## EXERCISE DESCRIPTION
Without including any pictures, write out the data below exactly.

## RECORDED INFORMATION
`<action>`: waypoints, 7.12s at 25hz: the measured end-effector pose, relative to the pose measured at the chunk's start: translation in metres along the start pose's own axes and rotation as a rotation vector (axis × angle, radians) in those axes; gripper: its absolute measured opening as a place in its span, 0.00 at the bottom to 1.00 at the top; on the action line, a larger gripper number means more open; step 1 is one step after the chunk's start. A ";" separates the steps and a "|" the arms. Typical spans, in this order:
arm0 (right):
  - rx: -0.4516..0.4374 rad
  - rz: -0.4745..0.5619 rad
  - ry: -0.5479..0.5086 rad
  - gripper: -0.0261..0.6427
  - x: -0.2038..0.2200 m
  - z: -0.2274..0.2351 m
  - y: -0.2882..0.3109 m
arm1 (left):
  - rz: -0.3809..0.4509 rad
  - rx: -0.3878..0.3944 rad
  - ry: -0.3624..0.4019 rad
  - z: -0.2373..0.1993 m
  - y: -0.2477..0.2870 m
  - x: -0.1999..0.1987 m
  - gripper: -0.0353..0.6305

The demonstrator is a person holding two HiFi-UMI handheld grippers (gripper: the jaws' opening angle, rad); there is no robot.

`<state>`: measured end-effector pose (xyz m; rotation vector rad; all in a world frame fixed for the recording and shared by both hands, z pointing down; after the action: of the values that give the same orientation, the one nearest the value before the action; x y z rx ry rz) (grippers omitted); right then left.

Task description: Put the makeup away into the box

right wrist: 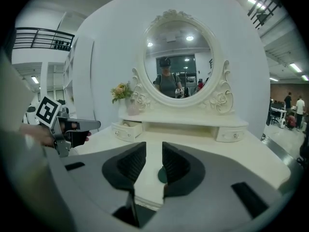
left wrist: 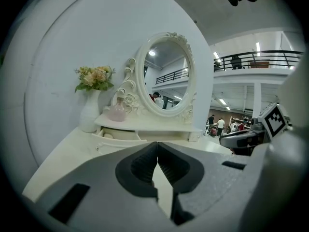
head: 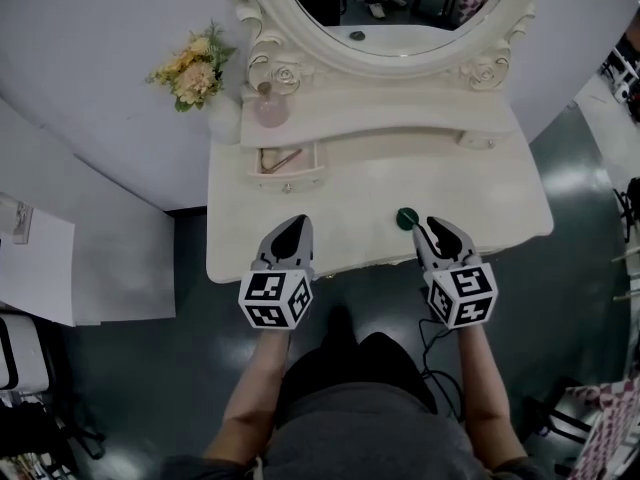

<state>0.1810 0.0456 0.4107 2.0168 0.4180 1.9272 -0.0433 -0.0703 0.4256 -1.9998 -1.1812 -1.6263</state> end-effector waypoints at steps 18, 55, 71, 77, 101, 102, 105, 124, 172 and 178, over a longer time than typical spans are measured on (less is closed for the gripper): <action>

## RESULT FOR THIS EXERCISE
`<action>`: waypoints, 7.12s at 25hz: the measured end-effector pose, relative to the pose measured at the chunk's start: translation in metres along the start pose's own axes and rotation as a rotation vector (axis × angle, radians) in those axes; gripper: its absolute measured opening as a place in its span, 0.00 at the bottom to 1.00 at the top; on the action line, a larger gripper number means more open; step 1 is one step after the chunk's start. A ";" separates the steps and a "|" the arms. Typical spans, in this order:
arm0 (right):
  - rx: -0.4516..0.4374 rad
  - rz: -0.4745..0.5619 rad
  - ry: -0.5479..0.5086 rad
  - gripper: -0.0261..0.6427
  - x: -0.2038..0.2200 m
  - z: -0.2274..0.2351 m
  - y: -0.2882..0.3109 m
arm1 (left):
  - rz: -0.3809..0.4509 rad
  - rx: -0.3878..0.3944 rad
  - ry: -0.3624..0.4019 rad
  - z: -0.2373..0.1993 m
  - y: -0.2477..0.2870 m
  - x: -0.1999..0.1987 m
  - gripper: -0.0353..0.6305

The demonstrator is a person holding two HiFi-UMI handheld grippers (gripper: the jaws' opening angle, rad); there is no robot.

`<state>`: measured end-effector pose (xyz m; rotation vector rad; all in a world frame fixed for the recording and shared by both hands, z pointing down; after the action: of the values that give the same orientation, the one nearest the value before the action; x y z rx ry rz) (grippers omitted); right then left.

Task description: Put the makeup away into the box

right wrist: 
left wrist: 
head: 

<state>0.1810 0.0456 0.4107 2.0168 0.4180 1.9272 -0.0433 -0.0703 0.4256 -1.9998 -1.1812 -1.6263</state> end-effector waypoints at steps 18, 55, 71, 77, 101, 102, 105, 124, 172 and 178, over a longer time than typical spans are measured on (less is closed for the gripper): <action>

The exercise concludes with that.